The long-running Caribbean island dictator simulator Tropico has arrived on the Switch with Tropico 6. Admittedly, I didn’t play the PC version of the game, but being El Presidenté is as satisfying as I have ever found it in this iteration.
El Presidente Returns
Tropico 6 is a city-builder. The catch this time is that instead of building a single city, you’re responsible for the well being of an entire island nation. Also, instead of being an all-powerful figure, you’re an elected official who can be voted out during any election cycle. If that happens, it’s game over.
I really like the way Tropico handles this. There is a real incentive to keeping your people happy, and failing that, there are only so many crooked means you can take to rig the election. The game and its scenarios take place throughout several different era, with each bringing their own challenges. For instance, in the colonial era, the player is not the leader of the island by election, but by mandate from the crown. In this era, it is important to keep fulfilling their demands to extend your mandate.
There is a lot of nuance in the way the game handles this, and honestly, there is more depth than a novice will know what to do with. Luckily, the tutorial is comprehensive and especially helpful for new players. The early scenarios also offer players extended chances to learn the game’s mechanics in an immersive setting.
I am happy to report that Tropico 6, like 5 on other consoles, works well on the Switch. Whenever these complex management games come to console, there is a definite concern that the control scheme just wont translate well. It does so with no major problems here.
Even for series veterans, I recommend playing through the tutorial’s first chapter to get an idea about how the game, its cameras and menus control. Building wheels are toggled with the left trigger, camera shifts can be toggled with the right, and so on. It isn’t as good as a keyboard and mouse, but it definitely gets the job done.

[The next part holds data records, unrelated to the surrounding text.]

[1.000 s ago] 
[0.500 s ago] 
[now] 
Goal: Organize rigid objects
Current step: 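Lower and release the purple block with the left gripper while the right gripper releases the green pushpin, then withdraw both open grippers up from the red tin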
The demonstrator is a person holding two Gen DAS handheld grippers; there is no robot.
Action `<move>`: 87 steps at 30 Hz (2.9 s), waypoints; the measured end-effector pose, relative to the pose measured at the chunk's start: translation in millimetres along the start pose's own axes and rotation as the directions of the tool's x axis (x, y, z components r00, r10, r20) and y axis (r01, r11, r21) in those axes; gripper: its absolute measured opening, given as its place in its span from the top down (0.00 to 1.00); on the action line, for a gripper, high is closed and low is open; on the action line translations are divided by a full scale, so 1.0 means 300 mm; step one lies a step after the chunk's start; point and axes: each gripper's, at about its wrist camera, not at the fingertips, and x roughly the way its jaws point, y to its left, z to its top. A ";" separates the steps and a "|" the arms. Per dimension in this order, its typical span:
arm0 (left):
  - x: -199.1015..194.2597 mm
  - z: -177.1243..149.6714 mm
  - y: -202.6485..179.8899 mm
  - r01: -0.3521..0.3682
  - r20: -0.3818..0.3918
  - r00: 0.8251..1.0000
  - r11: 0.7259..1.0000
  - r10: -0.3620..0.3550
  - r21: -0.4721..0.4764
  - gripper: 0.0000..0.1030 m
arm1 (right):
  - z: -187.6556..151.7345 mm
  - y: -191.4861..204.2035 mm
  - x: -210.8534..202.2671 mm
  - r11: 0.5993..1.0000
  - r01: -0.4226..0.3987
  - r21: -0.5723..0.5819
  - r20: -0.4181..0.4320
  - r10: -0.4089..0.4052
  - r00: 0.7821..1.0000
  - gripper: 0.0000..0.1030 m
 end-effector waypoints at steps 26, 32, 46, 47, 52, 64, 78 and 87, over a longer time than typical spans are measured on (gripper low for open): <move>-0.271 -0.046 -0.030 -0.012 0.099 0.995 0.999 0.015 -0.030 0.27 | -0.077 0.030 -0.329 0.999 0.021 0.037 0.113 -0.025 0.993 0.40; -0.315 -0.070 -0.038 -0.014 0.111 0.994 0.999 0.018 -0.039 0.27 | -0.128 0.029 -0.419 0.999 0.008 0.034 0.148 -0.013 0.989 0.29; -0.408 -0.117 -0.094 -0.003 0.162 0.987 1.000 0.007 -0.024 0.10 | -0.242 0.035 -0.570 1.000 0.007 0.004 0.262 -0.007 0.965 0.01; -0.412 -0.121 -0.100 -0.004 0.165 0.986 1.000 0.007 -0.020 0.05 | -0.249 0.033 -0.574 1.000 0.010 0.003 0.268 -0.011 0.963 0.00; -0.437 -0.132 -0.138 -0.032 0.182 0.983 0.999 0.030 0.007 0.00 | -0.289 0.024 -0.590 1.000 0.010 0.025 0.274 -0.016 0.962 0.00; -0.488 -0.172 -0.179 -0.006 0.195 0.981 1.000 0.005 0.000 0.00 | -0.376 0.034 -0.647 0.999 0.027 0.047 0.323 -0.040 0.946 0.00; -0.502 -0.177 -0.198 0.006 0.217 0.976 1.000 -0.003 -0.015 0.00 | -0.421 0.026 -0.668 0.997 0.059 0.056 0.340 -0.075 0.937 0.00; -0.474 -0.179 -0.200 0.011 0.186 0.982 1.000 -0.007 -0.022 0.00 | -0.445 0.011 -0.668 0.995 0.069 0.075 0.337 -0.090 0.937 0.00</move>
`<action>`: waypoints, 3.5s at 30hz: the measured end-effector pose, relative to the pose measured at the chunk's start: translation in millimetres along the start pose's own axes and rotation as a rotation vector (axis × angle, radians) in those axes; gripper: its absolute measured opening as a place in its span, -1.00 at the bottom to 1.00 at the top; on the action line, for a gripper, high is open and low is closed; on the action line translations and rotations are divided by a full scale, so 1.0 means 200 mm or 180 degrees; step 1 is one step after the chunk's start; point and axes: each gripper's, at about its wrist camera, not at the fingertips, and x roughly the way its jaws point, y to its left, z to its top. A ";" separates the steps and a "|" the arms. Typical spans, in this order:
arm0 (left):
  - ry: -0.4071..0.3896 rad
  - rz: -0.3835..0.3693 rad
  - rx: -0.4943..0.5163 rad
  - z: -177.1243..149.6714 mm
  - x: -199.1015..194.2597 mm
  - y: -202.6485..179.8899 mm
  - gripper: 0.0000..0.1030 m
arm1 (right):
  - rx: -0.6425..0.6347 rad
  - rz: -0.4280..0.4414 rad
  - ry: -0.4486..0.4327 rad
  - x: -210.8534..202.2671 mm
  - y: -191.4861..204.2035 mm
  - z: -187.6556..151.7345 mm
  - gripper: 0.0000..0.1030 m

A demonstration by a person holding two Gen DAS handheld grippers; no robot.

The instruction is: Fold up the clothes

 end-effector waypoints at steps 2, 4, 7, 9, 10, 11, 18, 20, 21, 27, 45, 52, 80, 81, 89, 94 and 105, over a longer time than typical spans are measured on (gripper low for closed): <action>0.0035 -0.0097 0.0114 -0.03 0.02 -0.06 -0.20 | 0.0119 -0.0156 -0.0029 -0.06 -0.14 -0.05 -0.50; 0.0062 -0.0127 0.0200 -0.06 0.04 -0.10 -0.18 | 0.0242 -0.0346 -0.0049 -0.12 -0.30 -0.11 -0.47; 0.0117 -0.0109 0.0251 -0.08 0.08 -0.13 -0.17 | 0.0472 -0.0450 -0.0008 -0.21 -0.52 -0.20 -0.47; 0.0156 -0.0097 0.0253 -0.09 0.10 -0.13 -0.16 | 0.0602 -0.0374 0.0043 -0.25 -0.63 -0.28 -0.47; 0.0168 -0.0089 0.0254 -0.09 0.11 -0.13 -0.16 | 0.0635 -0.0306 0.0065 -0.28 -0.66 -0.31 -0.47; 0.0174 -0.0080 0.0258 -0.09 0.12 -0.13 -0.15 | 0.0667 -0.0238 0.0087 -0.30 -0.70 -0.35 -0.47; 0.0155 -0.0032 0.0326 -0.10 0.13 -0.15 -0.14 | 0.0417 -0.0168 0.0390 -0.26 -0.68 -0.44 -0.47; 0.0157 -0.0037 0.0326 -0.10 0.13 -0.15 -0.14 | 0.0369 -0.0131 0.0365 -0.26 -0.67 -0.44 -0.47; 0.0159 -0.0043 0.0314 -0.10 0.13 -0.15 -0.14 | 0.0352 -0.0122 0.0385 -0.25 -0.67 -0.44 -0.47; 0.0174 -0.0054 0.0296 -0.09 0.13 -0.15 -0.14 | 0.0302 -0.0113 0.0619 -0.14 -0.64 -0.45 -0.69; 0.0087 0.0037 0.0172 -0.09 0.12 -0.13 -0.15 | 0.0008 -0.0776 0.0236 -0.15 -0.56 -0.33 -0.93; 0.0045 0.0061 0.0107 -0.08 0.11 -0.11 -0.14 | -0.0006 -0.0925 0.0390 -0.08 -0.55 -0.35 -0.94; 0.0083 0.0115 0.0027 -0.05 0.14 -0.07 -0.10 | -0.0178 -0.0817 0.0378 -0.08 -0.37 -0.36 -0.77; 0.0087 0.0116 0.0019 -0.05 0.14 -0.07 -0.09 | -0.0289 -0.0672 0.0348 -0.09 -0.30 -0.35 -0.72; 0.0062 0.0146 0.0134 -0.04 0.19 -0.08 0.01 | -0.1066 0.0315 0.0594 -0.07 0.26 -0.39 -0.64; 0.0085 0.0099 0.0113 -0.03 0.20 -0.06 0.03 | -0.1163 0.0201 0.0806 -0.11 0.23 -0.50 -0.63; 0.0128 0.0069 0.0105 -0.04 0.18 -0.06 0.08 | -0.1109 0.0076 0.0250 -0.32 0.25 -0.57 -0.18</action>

There are a few pieces of the experience that hindered my overall enjoyment. I understand that a lot ius going on on any map in Tropico, but the loading screens really last for awhile. Luckily, these are only necessary when loading a game or starting a new map, so you don’t see them that often. There are also some performance hiccups and frame drops, and, once in a while, I had a tough time placing a building because there was some lag. I think I should also say that I am typically not phased by lag or dropped frames, so it could be a deal breaker for some.
As for the actual management gameplay, everything works very well. There is a lot of room to run the game in an automated fashion, or you can get down in the nitty gritty and micromanage every building and person. I take the middle approach and will typically manage groups of buildings. This is still an approach that Tropico recognizes and rewards.
Production chains and buildings fulfill their purpose automatically, but may do so more efficiently if you throw more money in to fund them. Whole production chains work this way too, where certain buildings will refine goods automatically before exporting them.
There are many nuances to Tropico 6’s gameplay, but I say confidently that they all work in favor of the island management sim. I did not run into any problems that made me question the game design or game logic.
Sights and Sounds of the Caribbean
The presentation and performance of Tropico 6 is really a double edged sword for me. On one hand, I enjoyed the music and sound design greatly. The music never wears out its welcome and the voice acting is a lot of fun, if a bit silly.
The visual presentation is a little more rough. Even for a Switch game, I was taken aback by some of the visuals, such as the closeup of El Presidenté during the customization screen. For the most part, the game looks nice, as long as you don’t zoom in too close.
Basically, and this goes for plenty of Switch games, it’s fine as long as you don’t look too closely.
Tropico 6 is almost surely a better experience on the computer. The slight lag, long load times and ugly up close visuals aren’t the biggest selling points. However, a computer doesn’t let you take the game anywhere you want. If you’re a big Tropico fan and you can forgive these issues, Tropico 6: Switch Edition is a must-buy.
Tropico 6: Nintendo Switch Edition
Release date: November 6, 2020
Platform(s): Switch (Non-Switch versions include PC, Xbox One, Playstation 4)
Developer: Limbic Entertainment
MSRP: $49.99 USD
Premise - 80%
Gameplay - 80%
Presentation and Performance - 65%
Tropico 6: Nintendo Switch Edition brings the beloved Tropico formula to a mobile platform. Through slight performance issues, the core is a great city builder.